Work task.
Of the lines listed below, return exactly those that run from the line containing "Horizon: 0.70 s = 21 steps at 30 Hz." through the line containing "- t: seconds", both included.

Data entries:
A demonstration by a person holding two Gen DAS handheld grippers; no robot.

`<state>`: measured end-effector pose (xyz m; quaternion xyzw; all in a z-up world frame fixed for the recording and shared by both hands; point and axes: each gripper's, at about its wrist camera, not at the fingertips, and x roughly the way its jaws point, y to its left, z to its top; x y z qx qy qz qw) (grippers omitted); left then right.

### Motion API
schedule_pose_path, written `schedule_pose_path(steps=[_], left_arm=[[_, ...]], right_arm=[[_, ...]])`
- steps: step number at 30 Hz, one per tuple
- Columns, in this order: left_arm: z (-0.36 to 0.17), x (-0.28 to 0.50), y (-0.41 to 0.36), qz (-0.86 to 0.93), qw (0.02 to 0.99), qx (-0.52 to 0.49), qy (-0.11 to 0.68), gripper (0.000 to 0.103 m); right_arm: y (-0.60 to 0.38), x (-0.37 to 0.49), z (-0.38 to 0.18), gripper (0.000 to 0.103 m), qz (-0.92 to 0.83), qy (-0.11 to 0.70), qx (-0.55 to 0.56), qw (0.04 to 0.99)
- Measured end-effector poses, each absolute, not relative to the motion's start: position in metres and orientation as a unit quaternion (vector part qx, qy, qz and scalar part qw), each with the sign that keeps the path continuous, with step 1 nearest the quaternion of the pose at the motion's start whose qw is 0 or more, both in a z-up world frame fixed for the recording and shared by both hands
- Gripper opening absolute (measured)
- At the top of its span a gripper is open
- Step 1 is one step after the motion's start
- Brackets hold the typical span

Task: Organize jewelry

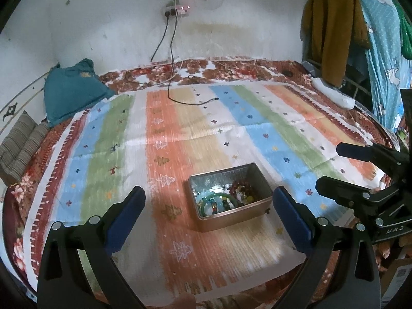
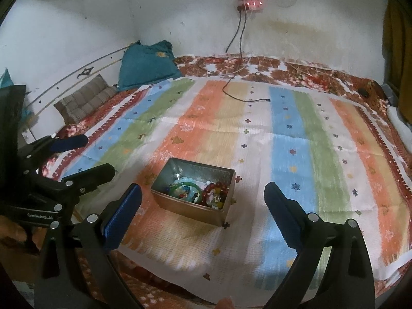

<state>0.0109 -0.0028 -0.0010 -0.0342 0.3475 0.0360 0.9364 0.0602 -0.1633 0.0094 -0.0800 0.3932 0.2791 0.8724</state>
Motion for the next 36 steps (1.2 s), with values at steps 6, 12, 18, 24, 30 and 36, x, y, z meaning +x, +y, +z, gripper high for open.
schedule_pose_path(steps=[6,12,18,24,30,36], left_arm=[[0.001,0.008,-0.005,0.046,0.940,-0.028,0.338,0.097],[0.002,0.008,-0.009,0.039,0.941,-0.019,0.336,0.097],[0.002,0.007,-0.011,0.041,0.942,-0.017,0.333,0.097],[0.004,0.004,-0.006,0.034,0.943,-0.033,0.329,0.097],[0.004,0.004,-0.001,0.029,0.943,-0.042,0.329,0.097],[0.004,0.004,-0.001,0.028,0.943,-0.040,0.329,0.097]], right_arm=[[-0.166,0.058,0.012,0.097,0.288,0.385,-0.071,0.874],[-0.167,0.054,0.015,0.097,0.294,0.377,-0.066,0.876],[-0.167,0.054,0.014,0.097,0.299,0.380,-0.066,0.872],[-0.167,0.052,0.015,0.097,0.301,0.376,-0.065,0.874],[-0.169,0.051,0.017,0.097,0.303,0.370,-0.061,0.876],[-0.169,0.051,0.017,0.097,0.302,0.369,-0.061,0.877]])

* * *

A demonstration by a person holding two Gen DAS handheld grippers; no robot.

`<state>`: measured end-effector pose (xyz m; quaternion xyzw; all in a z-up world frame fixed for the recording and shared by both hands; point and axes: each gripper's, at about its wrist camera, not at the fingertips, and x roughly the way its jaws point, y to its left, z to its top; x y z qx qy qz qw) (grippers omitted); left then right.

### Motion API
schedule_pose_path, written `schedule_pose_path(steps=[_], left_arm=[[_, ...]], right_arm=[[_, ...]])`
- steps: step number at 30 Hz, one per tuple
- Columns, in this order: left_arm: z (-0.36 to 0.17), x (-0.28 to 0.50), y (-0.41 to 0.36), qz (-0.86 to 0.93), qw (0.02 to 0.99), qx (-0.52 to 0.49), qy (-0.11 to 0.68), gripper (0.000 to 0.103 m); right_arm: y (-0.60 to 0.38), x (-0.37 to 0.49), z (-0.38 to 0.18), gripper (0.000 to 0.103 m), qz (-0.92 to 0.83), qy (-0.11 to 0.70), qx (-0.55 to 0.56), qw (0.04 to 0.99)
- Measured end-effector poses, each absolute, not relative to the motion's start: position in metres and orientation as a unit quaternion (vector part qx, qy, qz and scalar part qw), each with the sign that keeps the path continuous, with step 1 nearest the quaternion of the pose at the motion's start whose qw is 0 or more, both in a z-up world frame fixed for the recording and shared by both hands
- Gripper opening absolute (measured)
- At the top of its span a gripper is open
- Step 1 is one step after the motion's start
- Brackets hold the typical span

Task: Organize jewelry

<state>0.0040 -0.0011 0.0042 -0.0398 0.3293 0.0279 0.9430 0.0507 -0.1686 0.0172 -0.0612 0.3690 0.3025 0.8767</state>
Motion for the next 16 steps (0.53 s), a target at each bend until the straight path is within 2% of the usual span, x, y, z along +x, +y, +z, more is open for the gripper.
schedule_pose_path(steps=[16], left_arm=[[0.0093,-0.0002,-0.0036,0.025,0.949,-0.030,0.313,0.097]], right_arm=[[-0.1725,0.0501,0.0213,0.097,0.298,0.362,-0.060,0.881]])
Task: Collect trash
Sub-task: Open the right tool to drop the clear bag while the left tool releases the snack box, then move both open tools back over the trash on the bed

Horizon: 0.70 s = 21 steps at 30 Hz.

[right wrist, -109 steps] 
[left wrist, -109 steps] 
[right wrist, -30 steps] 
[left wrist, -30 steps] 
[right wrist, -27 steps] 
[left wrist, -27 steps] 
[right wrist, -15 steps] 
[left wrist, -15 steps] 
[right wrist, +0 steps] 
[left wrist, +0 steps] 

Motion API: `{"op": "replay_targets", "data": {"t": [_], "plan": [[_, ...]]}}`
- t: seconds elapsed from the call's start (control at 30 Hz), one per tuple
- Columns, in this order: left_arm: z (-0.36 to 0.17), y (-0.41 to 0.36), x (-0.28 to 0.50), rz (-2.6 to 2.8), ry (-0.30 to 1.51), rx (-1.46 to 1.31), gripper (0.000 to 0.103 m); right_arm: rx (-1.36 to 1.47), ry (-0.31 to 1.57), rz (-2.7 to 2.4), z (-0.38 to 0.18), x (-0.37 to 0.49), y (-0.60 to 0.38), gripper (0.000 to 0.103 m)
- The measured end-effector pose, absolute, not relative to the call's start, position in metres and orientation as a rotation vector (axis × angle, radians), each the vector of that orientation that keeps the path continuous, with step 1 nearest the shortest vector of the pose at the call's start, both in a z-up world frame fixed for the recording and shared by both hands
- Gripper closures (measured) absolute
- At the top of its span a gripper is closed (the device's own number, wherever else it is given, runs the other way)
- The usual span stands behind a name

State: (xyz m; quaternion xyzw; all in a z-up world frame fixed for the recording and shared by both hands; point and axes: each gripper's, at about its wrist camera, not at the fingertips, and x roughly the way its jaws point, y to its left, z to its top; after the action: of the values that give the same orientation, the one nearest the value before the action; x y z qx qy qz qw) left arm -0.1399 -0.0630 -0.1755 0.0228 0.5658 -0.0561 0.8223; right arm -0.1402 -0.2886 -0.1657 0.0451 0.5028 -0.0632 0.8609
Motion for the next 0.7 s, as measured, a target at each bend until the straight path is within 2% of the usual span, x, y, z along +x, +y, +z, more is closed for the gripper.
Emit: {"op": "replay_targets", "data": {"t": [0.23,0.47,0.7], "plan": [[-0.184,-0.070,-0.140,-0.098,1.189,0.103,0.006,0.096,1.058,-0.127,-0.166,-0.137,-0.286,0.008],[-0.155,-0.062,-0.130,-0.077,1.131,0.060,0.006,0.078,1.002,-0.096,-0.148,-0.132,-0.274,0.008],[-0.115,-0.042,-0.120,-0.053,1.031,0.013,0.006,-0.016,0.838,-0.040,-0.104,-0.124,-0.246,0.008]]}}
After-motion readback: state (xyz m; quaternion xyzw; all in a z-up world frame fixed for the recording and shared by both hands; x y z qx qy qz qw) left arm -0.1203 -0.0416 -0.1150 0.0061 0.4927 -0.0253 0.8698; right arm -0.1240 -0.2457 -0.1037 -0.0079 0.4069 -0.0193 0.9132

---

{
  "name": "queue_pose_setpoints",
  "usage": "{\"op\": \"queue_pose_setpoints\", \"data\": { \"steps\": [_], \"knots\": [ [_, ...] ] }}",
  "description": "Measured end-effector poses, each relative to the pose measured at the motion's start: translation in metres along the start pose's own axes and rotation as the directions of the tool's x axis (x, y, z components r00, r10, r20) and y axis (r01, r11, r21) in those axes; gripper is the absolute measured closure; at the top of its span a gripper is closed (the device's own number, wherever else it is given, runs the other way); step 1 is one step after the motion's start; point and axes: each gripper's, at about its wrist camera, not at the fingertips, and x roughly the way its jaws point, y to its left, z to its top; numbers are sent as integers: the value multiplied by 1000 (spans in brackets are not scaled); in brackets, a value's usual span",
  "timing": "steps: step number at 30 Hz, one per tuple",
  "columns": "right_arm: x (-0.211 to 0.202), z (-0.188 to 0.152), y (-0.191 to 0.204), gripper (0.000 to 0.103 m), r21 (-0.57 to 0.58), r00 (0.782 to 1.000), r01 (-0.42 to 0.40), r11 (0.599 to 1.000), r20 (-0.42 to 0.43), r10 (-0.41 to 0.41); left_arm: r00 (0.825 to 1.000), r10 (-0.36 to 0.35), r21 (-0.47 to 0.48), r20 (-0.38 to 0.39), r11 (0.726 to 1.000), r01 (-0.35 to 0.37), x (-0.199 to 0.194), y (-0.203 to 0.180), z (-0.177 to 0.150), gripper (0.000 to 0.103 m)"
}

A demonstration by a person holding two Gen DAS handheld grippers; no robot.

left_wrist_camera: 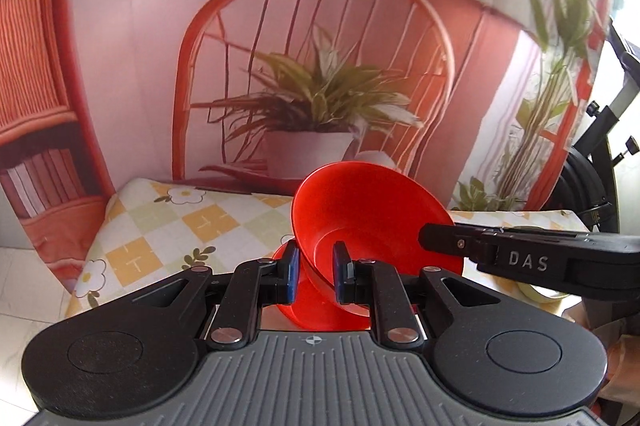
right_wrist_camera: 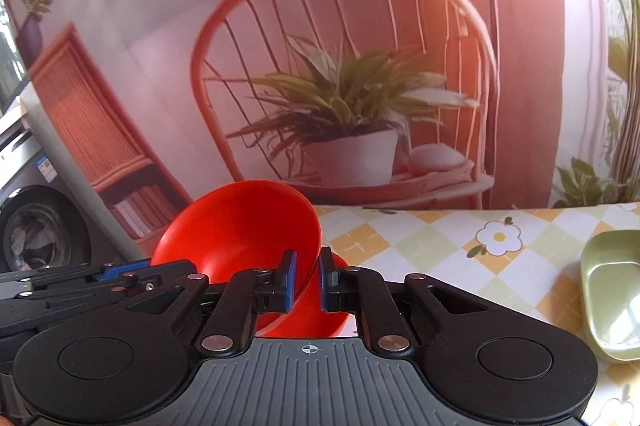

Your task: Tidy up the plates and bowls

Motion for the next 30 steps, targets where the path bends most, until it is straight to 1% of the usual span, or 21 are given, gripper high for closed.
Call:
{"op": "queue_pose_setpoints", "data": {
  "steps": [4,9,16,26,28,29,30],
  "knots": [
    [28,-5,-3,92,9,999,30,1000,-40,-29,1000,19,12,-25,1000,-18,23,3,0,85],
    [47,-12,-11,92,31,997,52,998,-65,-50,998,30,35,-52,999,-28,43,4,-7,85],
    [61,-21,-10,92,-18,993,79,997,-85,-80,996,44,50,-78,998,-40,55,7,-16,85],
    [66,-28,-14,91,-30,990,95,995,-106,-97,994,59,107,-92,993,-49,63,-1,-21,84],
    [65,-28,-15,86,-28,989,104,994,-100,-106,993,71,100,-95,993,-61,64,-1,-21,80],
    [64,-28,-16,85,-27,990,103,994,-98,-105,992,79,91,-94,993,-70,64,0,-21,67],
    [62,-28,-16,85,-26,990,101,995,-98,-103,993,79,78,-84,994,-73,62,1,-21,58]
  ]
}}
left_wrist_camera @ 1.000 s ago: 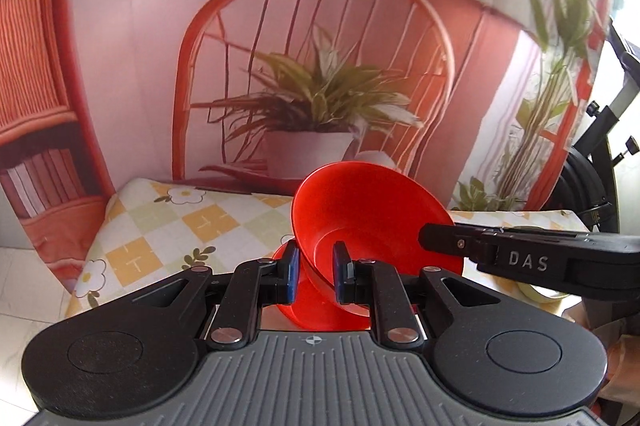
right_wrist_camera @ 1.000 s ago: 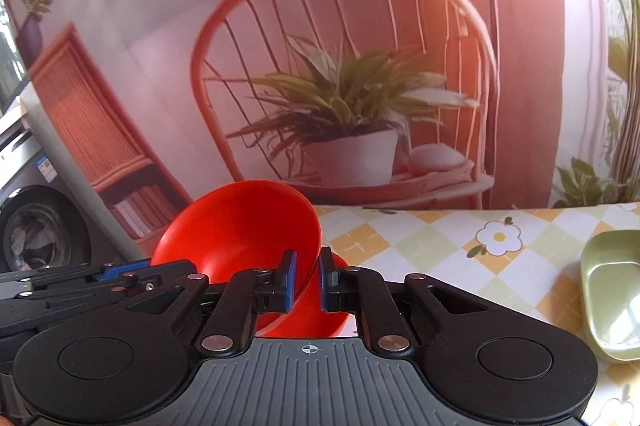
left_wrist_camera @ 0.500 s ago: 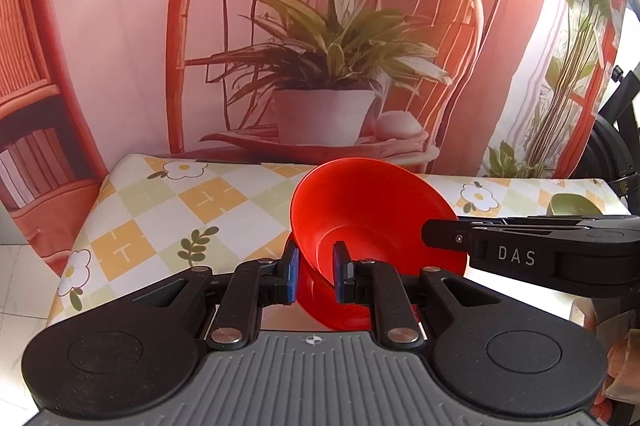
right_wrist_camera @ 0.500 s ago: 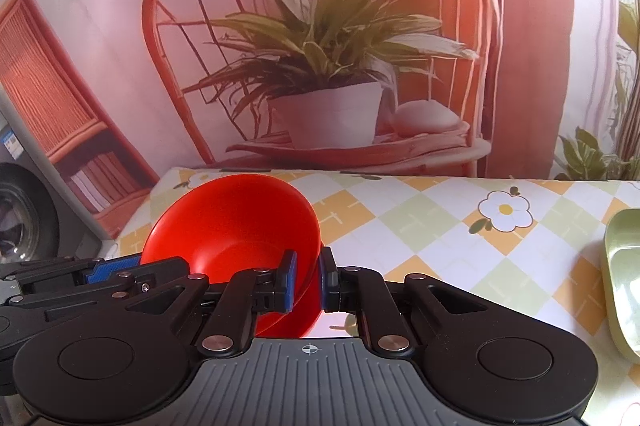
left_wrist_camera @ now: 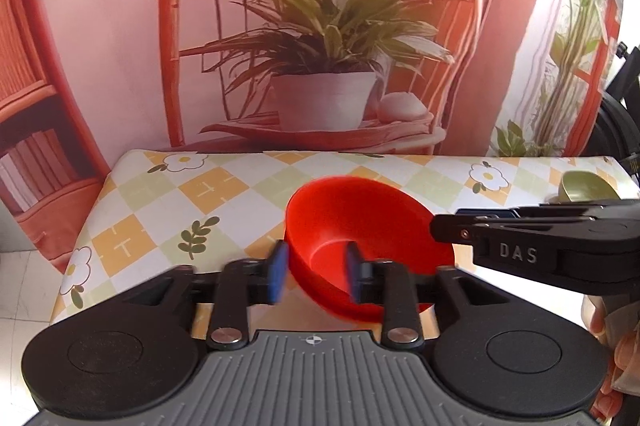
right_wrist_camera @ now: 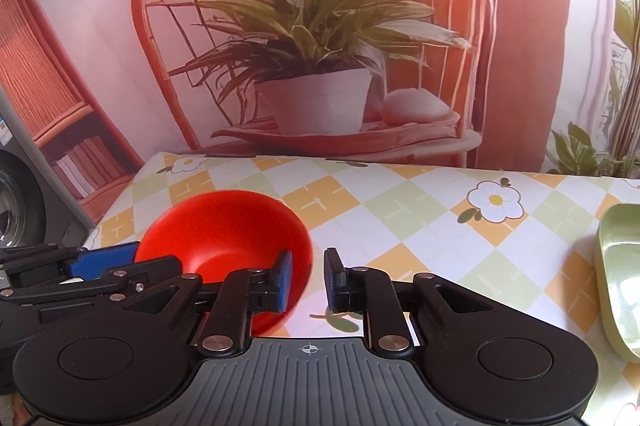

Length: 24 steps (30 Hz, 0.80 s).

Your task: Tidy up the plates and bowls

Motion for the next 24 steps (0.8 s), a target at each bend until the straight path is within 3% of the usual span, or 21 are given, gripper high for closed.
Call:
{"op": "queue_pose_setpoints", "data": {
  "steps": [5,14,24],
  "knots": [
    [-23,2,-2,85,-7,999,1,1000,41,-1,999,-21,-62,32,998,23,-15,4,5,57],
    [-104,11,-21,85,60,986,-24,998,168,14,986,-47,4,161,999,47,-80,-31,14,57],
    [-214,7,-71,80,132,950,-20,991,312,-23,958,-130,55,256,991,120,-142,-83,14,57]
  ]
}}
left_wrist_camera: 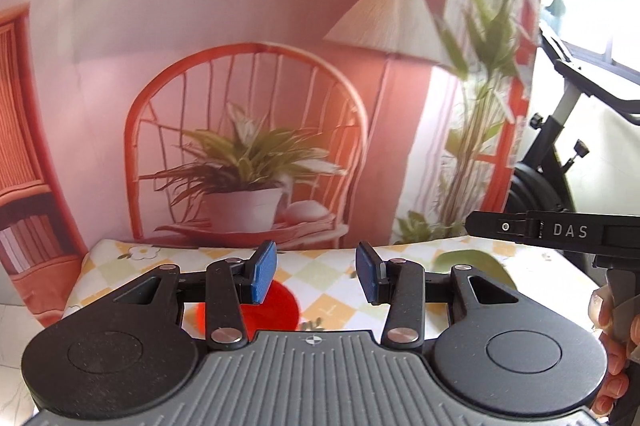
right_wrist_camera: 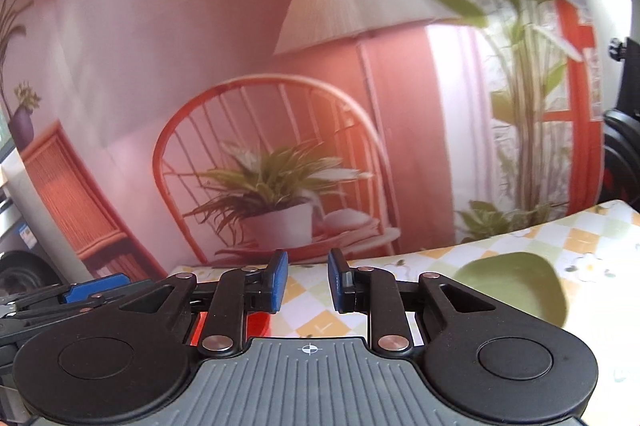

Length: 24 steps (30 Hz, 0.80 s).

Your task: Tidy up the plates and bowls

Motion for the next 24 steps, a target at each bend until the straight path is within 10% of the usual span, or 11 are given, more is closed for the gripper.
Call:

Response to this exercise.
Horizon: 0.70 s = 21 steps at 30 Hz.

[right wrist, -109 steps] 
[left wrist, -109 steps] 
[right wrist, -30 steps] 
[left wrist, -30 steps] 
[right wrist, -27 steps] 
[left wrist, -27 steps] 
[right wrist, -15 steps] 
[left wrist, -15 steps] 
[right wrist, +0 steps] 
[left wrist, +0 steps] 

Motion API: `{"op": "replay_targets", "data": {"t": [_], "plan": [[_, ...]]}}`
- t: seconds elapsed from the call's start (control at 30 Hz), one per tuple

The output is now finished.